Vampires never truly go out of style, but the trends of pop culture move in cycles that made our most beloved bloodsucking creatures rather passé for several years. Following the Twilight boom, and the slew of sexy teen romances that followed, many complained that vampires had lost their bite. In the 2020s, however, they’re back with a vengeance with films like Ryan Coogler’s Sinners and the lavish TV adaptation of Anne Rice’s Interview With the Vampire. If speculative fiction is designed to offer a metaphorical response to contemporary issues, it’s not hard to see why the figure of the parasitic power broker preying on marginalized people (or being the embodiment of them as a demonized force against a hyper-conservative status quo) would hold so much thrall in the current era.
But even amidst the most sparkly era of vampire cinema, the early 2010s was full of fascinating indie offerings that challenged that growing cliché. What We Do in the Shadows satirized the genre’s most familiar tropes in the context of a flatshare mockumentary. Jim Jarmusch told a tale of classic romance and poetic exploration in the ruins of modern-day Detroit in Only Lovers Left Alive. And Ana Lily Amirpour’s feature debut was a thoroughly millennial tale of isolation and the peril of the outsider in one of the decade’s coolest films.
Reviews of A Girl Walks Home Alone at Night were keen to play up the film’s status as “the world’s first Iranian feminist vampire Western.” It’s not an inaccurate description, although such a distillation cannot help but feel a tad glib. The film does feature a skateboarding vampire clad in a chador who glides through the dusty shadowy streets of a rundown Iranian town. And it is, indeed, incredibly cool; if ever a film seemed primed to end up on the Pinterest boards of young cineastes, it’s this one. But aesthetics aside, Amirpour’s droll and melancholy portrait of connection in the face of (in)human cruelty resonates with its audience well beyond the possibilities of dorm room posters and Halloween costumes.
Amirpour creates a setting moored from space and time, even though it’s full of specific pop culture beats. The girl has Madonna pictures on her bedroom walls and semi-hypnotizes Arash with the White Lies song “Death,” but Bad City (Northern California sitting in for Iran) feels like it could be from any time in the past two centuries. The shadows of the streets suggest German Expressionism while the music swings between Spaghetti Western and the Iranian New Wave. When the title character admits her favorite singer is Lionel Richie, it doesn’t feel any more or less out of place than anything else.

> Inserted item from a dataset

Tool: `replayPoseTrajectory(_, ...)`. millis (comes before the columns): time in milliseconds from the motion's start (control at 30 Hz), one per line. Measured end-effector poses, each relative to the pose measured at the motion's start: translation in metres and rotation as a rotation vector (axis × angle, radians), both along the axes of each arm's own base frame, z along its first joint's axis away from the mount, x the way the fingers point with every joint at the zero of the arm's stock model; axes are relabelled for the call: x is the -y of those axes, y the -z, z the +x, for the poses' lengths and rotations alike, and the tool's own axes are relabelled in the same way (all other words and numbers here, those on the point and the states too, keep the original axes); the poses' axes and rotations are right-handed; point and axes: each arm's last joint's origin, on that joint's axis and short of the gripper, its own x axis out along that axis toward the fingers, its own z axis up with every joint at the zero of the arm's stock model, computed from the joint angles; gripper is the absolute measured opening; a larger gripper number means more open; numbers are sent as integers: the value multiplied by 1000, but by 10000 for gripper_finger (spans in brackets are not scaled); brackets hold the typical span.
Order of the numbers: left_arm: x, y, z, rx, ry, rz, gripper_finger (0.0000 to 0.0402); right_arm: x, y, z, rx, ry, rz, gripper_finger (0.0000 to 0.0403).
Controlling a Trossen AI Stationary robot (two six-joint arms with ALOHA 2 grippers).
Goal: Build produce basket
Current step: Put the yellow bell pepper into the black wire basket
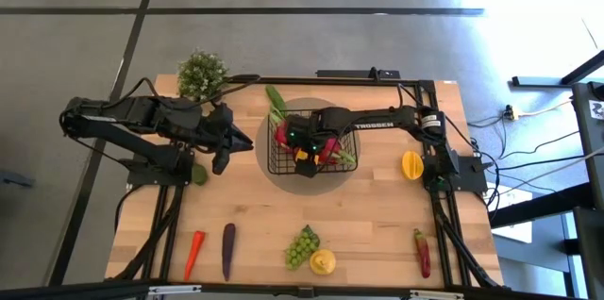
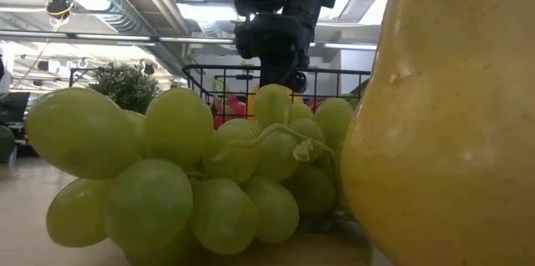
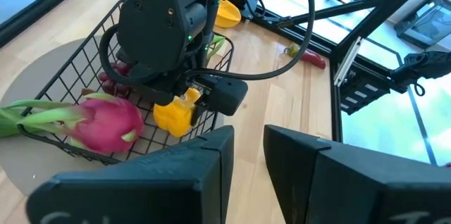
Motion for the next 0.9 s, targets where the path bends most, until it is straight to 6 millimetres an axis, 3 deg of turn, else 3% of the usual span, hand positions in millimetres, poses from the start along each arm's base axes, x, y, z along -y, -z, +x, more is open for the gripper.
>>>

The girl of the title has no name. She avoids human contact unless it’s for dinner, preying on bullies and creeps like the drug-dealing pimp Saeed, who has been extorting a young man named Arash over his heroin addict father’s debts. In the desolate town known aptly as Bad City, the wealth gap is vast and the oil fields spew up smoke and fire into the harsh sunlight. This place often seems bereft of people. The largest gathering we see is of a trench full of abandoned corpses that nobody seems to notice or care about. It’s the perfect place for a vampire to feast, to stalk her prey in the dark. She’s not the only predator in town; she’s just the best at it, and one with a shred of a conscience.
Arash, self-consciously styling himself to look like James Dean and driving a 1950s car that wouldn’t look out of place in Rebel Without a Cause, is as unmoored from life as the vampire. The only options available to him are criminal, although petty theft may be the least unconscionable option in a town with this high a body count. Arash almost seems resigned to his status as a perennial victim. When the girl takes him back to her home to feast, he’s stoned out of his box (and, hilariously, dressed as a Bela Lugosi-era Dracula) and unaware of how bad this could end for him. Then again, he’s a guy in a woman’s house. Under typical circumstances, he would be the one to be scared of.
But in this moment, the pair begin to connect. Over what, it’s less certain. A shared fear of the unknown? Pure loneliness? A lack of other options? His extremely cute cat who he stole from someone else’s house, and her excellent taste in music? It barely matters. Amirpour creates a sense of dread and isolation that makes any kind of human contact feel like an instant salve for characters and audience alike. Running off with a killer still seems like a better option than staying in Bad City.
In A Girl Walks Home Alone at Night, being alone seems a worse fate than death, which isn’t something to dismiss either. But the sheer mood of it all, of being steeped in desolation and finding glimmers of something worth hanging on for, is what both crushes and sustains. Yeah, it all looks cool as hell, but it has to, otherwise you’d sink into nothingness for no dang reason. Amirpour has remained ambitious with her genre mish-mash feature follow-ups like The Bad Batch and Mona Lisa and the Blood Moon, but her debut remains her most potent distillation of her blend of style and substance. Face it, vampires have always been cool for a reason.
“A Girl Walks Home Alone at Night” is streaming on Kanopy and Kino Film Collection.